Copy each line below that includes "cardboard".

(Records provided Opens)

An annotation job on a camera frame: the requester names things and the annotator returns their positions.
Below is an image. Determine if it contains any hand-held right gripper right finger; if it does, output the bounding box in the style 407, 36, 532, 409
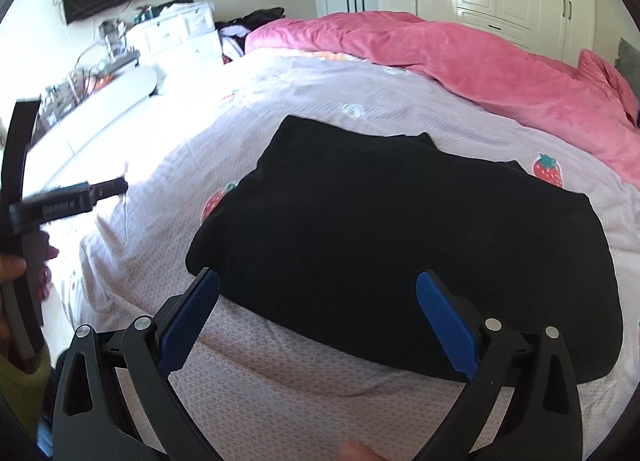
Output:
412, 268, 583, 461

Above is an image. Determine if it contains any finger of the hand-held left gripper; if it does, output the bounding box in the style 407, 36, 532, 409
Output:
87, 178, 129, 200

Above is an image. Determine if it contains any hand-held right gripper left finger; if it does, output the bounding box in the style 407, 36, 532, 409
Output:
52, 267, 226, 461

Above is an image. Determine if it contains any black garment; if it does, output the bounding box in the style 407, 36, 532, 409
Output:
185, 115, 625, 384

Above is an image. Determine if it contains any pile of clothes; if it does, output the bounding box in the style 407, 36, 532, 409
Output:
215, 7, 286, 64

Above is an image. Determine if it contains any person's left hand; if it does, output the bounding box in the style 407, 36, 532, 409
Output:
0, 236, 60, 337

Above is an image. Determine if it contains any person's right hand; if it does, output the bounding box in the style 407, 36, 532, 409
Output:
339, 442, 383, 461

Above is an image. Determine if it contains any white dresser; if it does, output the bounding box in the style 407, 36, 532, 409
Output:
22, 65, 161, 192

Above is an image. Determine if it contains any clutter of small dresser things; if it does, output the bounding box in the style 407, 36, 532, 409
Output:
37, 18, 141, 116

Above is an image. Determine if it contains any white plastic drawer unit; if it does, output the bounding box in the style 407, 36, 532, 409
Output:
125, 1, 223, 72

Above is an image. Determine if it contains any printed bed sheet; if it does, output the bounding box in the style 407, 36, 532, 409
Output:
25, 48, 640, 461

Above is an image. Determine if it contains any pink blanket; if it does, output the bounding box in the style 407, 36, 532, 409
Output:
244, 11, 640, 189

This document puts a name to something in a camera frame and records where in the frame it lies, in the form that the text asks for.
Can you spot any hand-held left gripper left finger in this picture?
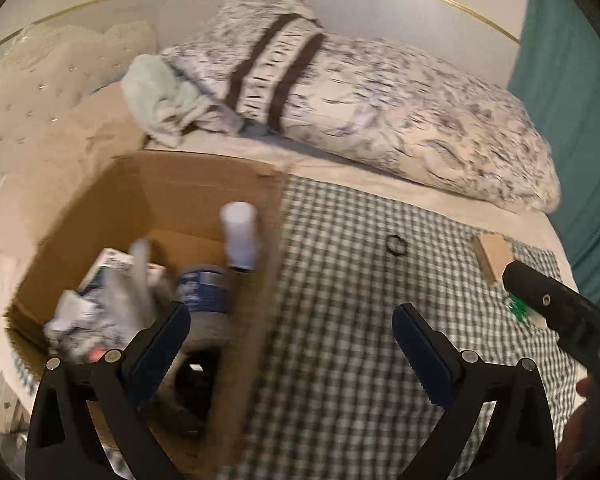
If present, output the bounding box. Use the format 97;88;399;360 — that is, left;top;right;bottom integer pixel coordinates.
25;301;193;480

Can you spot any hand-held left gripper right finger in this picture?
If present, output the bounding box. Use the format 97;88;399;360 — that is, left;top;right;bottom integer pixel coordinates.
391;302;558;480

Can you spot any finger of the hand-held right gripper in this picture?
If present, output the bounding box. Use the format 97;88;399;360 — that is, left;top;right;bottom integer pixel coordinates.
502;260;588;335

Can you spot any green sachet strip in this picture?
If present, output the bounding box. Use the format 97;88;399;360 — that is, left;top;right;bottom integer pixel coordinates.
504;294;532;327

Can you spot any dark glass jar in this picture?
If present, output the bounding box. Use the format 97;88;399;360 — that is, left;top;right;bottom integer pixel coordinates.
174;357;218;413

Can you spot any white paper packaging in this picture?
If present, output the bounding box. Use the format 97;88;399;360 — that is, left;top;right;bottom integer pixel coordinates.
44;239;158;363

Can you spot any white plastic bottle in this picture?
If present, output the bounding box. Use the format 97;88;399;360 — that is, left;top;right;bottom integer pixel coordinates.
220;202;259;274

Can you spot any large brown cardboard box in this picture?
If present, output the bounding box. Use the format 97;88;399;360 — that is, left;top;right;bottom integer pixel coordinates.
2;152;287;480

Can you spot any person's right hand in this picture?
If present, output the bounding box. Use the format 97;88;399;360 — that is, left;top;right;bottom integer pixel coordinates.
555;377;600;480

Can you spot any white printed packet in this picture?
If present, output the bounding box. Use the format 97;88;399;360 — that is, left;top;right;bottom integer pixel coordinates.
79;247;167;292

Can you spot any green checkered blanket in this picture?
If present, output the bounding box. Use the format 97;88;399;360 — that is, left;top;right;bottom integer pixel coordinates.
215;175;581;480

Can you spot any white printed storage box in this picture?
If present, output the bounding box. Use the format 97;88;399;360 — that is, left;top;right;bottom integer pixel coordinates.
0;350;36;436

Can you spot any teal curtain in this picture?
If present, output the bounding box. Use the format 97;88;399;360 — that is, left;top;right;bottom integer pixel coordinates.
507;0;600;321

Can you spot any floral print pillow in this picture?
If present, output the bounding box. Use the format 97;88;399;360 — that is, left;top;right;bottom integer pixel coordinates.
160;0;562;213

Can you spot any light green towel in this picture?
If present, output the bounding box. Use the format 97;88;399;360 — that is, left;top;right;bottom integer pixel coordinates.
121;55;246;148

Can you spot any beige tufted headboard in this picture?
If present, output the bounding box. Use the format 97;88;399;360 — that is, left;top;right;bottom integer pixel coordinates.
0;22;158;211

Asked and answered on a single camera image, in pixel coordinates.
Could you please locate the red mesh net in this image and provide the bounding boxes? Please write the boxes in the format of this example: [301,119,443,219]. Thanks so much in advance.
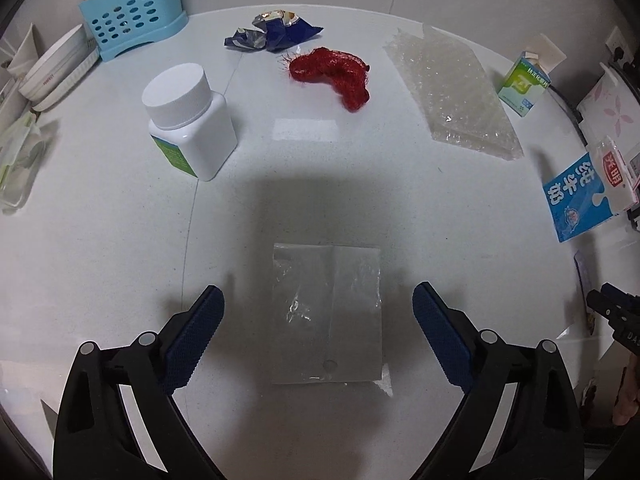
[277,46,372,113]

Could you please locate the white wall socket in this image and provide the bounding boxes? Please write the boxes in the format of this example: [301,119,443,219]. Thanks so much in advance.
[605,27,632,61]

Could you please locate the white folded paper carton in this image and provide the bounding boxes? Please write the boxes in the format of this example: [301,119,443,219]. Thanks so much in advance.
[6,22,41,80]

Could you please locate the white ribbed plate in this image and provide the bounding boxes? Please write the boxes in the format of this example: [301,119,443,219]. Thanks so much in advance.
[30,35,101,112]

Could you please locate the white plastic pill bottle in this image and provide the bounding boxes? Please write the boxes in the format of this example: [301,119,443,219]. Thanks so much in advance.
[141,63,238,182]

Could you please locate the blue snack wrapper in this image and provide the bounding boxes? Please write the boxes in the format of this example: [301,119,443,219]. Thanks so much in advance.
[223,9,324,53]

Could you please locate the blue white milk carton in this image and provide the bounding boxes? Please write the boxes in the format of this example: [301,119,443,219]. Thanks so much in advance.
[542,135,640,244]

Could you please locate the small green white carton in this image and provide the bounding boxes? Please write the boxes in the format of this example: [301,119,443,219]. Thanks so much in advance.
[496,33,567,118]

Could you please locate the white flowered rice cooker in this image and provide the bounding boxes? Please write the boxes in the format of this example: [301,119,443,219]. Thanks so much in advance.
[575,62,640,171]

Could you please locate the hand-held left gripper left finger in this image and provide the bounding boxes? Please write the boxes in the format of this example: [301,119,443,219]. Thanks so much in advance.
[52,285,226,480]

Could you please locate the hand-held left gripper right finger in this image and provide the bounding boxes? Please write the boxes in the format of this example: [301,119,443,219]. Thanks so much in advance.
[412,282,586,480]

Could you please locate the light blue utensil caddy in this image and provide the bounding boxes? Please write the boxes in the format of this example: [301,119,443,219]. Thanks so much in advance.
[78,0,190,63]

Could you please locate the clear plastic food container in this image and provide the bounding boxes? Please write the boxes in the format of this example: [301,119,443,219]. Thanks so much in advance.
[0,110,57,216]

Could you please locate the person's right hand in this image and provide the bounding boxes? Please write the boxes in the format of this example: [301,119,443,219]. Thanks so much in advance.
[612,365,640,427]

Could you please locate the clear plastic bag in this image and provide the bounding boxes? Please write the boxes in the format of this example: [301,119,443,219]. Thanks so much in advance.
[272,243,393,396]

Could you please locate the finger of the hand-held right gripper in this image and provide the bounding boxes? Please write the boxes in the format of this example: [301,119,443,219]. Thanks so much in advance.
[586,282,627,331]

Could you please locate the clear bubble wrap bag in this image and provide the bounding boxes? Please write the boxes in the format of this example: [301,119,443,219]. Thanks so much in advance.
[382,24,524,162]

(Records provided Closes)
(Records provided Opens)

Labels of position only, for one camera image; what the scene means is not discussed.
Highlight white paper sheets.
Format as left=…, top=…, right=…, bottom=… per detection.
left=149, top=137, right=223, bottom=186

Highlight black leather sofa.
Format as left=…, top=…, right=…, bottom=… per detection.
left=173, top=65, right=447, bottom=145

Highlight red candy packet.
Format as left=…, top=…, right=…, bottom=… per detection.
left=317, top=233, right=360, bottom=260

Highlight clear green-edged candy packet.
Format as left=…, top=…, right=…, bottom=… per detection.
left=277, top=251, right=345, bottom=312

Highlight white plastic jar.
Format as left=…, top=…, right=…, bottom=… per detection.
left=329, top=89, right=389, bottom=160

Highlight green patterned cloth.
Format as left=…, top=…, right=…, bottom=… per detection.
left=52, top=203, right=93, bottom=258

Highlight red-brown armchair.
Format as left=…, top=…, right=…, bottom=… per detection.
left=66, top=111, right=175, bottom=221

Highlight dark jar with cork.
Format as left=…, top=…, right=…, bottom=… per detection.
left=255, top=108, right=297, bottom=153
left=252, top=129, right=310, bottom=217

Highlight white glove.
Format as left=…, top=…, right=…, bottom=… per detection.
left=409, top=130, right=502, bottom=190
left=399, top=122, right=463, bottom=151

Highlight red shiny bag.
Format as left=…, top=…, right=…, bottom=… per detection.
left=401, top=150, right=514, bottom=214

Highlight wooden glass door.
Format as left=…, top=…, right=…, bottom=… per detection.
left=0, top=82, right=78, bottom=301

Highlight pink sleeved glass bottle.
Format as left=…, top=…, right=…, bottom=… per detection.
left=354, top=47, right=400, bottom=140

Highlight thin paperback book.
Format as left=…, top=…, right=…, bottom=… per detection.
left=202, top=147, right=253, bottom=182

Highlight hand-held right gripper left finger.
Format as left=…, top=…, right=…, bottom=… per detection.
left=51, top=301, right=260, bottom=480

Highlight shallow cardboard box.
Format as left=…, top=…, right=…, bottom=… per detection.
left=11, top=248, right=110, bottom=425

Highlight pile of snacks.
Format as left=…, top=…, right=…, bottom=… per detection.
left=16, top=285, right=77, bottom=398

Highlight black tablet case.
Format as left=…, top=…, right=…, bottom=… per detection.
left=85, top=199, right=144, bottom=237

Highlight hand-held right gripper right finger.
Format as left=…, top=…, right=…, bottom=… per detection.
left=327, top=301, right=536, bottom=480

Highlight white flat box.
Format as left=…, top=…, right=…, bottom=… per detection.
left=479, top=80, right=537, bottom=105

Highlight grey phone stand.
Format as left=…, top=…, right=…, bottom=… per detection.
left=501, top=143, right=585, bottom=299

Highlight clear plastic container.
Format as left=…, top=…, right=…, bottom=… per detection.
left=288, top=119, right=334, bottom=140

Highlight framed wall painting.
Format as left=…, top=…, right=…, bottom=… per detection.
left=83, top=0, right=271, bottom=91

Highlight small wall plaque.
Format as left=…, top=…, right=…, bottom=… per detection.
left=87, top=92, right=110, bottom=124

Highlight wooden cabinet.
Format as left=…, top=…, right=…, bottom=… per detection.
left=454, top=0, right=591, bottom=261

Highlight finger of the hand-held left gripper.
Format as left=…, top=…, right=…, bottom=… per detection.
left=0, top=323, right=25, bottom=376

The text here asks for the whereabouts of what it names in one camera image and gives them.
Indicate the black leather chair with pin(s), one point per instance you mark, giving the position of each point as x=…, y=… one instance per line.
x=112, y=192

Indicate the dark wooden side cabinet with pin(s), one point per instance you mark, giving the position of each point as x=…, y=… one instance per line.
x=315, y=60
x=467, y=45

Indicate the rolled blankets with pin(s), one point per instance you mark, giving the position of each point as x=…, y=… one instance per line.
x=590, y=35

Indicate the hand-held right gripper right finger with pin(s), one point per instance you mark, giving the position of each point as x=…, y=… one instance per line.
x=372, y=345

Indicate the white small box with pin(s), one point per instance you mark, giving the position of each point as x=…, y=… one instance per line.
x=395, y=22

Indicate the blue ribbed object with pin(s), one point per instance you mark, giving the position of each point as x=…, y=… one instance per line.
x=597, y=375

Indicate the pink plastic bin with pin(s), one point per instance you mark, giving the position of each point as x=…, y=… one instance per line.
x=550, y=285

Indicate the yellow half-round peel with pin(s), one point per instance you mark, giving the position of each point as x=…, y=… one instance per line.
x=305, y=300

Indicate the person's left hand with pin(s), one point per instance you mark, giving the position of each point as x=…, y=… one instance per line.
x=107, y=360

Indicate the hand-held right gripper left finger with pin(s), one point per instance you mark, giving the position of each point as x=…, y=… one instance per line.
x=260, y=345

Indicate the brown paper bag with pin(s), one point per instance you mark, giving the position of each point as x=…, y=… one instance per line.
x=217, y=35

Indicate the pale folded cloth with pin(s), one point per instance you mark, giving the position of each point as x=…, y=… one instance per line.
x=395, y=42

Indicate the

(Records provided Closes)

■ **Exercise response**
Can you spot any large brown cardboard box in this picture?
Highlight shallow cardboard box.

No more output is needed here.